1. Title and author name
2. Problem statement, including hypothesis, projecting how you expect each algorithm to perform
3. Brief description of your experimental approach, including any assumptions made with your algorithms
4. Presentation of the results of your experiments
5. A discussion of the behavior of your algorithms, combined with any conclusions you can draw
6. Summary
7. References (Only required if you use a resource other than the course content.)
• Submit your fully documented code, the video demonstrating the running of your programs, and your
paper.
• For the video, the following constitute minimal requirements that must be satisfied:
– The video is to be no longer than 5 minutes long.

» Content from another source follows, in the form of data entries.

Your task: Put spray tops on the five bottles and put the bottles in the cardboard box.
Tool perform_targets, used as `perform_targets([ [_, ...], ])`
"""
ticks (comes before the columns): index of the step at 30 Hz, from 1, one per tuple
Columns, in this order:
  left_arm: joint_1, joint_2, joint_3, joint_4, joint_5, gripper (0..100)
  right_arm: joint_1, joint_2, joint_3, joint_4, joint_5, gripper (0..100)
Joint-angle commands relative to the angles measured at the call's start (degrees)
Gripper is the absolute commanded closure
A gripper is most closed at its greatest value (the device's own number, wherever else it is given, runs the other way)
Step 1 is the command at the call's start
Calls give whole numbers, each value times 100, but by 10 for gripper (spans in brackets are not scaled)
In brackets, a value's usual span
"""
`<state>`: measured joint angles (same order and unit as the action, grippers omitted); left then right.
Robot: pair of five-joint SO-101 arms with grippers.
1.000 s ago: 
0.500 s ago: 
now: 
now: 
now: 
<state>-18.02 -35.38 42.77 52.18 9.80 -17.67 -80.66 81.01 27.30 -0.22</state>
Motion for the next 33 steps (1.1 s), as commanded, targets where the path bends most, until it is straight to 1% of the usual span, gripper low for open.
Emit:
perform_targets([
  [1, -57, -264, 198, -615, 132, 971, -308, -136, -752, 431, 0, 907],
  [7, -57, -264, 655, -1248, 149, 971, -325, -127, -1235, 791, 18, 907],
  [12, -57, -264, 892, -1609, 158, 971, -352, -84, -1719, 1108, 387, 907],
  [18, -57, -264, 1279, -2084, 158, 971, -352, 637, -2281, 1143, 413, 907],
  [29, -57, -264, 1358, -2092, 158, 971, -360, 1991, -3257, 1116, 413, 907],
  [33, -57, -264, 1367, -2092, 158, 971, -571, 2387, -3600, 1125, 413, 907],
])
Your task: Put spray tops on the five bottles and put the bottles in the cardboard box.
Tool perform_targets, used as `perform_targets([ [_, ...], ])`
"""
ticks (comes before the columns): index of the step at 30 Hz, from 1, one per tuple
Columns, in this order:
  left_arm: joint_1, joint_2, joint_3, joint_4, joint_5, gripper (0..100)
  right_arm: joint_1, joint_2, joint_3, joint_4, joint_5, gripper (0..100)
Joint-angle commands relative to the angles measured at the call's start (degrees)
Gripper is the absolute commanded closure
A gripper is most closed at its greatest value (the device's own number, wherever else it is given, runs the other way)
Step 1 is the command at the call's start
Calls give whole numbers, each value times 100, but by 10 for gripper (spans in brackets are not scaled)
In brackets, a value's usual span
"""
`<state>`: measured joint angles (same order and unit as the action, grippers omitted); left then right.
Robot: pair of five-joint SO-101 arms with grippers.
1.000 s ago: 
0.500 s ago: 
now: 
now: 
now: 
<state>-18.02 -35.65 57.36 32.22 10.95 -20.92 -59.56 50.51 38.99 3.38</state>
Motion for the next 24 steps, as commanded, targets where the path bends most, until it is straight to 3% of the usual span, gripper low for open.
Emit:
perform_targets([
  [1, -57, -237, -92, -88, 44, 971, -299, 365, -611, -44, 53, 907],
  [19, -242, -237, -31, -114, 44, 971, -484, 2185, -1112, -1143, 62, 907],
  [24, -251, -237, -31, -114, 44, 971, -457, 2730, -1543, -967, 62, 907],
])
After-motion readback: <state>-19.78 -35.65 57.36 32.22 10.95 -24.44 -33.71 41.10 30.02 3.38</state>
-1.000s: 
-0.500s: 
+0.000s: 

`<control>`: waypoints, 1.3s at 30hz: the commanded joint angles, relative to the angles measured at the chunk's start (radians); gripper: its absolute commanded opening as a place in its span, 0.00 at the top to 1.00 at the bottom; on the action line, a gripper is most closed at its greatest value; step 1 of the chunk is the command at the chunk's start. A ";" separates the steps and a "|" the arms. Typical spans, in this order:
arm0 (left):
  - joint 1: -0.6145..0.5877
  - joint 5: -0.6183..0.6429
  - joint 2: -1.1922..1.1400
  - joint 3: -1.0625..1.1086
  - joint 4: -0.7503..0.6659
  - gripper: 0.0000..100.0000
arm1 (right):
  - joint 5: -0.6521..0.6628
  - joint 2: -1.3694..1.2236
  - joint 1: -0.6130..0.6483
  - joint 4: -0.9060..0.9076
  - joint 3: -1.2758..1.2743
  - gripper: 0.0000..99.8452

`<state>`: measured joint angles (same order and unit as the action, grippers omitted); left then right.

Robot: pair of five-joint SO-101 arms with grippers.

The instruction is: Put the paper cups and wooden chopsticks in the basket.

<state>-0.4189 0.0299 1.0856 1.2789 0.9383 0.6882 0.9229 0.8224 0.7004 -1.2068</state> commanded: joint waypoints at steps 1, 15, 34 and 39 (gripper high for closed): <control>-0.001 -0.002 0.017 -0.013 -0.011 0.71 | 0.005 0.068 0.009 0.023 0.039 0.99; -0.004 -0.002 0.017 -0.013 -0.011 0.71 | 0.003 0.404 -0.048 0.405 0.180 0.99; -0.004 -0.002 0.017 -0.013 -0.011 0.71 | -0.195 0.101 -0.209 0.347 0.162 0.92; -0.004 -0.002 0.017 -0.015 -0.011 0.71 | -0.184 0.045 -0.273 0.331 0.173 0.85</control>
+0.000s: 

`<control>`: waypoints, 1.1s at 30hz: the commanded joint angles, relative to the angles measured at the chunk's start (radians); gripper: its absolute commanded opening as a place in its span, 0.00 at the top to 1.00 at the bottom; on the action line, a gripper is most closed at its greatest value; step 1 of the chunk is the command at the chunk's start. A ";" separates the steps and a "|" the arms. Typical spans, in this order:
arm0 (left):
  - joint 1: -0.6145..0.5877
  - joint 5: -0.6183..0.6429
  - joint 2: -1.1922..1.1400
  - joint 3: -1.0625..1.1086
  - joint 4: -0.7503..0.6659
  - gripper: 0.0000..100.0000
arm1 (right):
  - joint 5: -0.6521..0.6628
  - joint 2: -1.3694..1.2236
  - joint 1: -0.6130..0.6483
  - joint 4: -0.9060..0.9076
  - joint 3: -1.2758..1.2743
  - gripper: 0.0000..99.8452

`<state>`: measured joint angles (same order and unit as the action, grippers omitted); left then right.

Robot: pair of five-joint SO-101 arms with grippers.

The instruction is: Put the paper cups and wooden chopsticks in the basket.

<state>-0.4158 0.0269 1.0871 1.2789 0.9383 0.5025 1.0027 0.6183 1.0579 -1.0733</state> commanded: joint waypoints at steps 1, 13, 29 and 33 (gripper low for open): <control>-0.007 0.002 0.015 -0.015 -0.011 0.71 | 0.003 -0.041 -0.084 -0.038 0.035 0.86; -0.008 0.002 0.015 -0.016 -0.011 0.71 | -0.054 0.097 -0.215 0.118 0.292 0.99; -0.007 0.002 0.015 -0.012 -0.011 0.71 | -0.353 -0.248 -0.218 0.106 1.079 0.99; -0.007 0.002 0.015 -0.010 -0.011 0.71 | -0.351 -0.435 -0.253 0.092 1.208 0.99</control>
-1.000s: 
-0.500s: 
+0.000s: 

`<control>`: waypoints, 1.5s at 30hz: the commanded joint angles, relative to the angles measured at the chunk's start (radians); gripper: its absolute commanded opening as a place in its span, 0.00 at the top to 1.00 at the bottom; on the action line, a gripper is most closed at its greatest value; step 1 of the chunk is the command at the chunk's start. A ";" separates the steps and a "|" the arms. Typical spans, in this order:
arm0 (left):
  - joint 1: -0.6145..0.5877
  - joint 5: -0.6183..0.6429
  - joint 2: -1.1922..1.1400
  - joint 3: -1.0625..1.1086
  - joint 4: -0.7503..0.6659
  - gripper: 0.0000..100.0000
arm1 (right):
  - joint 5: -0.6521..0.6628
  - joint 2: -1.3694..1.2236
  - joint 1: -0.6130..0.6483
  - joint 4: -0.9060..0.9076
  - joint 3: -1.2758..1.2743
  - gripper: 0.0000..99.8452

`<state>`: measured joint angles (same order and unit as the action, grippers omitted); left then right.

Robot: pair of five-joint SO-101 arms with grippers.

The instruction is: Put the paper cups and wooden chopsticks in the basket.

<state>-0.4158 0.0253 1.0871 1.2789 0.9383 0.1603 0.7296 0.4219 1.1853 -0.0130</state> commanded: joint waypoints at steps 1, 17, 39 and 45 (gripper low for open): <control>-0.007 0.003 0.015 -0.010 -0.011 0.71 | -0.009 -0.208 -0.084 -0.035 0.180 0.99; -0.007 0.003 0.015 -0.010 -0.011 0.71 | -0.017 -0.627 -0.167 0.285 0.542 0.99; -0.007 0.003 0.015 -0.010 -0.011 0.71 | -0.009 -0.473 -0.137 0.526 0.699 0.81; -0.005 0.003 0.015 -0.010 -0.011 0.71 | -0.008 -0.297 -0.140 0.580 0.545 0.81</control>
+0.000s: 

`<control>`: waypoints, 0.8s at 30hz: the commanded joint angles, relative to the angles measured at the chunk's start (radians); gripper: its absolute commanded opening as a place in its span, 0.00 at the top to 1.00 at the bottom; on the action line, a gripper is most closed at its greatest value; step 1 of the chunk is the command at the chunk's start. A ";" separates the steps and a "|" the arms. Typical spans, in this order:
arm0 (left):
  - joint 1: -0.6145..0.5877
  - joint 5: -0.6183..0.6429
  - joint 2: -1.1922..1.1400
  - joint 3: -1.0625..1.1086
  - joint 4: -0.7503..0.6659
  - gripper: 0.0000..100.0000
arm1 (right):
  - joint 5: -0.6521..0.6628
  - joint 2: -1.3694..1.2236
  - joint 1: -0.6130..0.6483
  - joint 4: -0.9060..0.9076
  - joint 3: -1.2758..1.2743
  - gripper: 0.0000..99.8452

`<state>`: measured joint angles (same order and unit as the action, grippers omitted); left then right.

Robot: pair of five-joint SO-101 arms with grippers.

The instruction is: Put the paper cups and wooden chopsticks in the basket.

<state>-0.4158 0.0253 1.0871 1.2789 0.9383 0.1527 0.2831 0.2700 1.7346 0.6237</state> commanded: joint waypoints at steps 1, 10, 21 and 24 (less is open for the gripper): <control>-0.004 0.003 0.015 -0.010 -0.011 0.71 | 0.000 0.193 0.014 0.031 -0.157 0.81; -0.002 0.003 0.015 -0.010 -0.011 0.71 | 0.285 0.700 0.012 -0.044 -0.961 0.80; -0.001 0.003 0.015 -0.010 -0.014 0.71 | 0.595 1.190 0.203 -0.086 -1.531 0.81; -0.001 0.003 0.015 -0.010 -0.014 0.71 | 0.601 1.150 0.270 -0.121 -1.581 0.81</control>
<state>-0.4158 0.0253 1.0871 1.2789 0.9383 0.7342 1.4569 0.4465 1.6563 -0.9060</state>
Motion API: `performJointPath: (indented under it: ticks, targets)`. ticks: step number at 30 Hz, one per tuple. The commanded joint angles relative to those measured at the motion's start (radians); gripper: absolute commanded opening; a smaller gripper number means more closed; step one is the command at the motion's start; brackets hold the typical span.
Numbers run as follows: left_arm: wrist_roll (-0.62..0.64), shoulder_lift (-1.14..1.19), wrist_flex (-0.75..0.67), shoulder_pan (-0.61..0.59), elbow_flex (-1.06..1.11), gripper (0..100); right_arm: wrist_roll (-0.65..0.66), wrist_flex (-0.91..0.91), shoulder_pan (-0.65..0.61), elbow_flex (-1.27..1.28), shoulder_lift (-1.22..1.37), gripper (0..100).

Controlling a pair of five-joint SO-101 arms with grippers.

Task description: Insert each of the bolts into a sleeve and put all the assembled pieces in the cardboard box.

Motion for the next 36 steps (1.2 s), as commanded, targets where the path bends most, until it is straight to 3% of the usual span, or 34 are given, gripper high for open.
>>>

– The video should be provided in mp4 format. Alternatively, it can be uploaded to a streaming
service such as YouTube with a link provided.
– Fast forwarding is permitted through long computational cycles. Fast forwarding is not permitted
whenever there is a voice-over or when results are being presented.
– Be sure to provide verbal commentary or explanation on all of the elements you are demonstrating.
– Provide sample outputs from one test set showing performance on your feedforward networks.
Show results for each of the cases where you have no hidden layers, one hidden layer, and two
hidden layers.
– Show a sample model for the smallest of each of your three neural network types (i.e., zero hidden
layer, one hidden layer, two hidden layers). This will consist of showing the weight matrices with
the inputs/outputs of the layer labeled in some way.
– Demonstrate and explain how an example is propagated through a two hidden layer network. Be
sure to show the activations at each layer being calculated correctly.
– Demonstrate the weight updates occurring on a two-layer network for each of the layers.
– Demonstrate the gradient calculation at the output for any one of your networks.
– Show the average performance over the five folds for one of the data sets for each of the three
types of networks (i.e., zero hidden layer, one hidden layer, two hidden layers).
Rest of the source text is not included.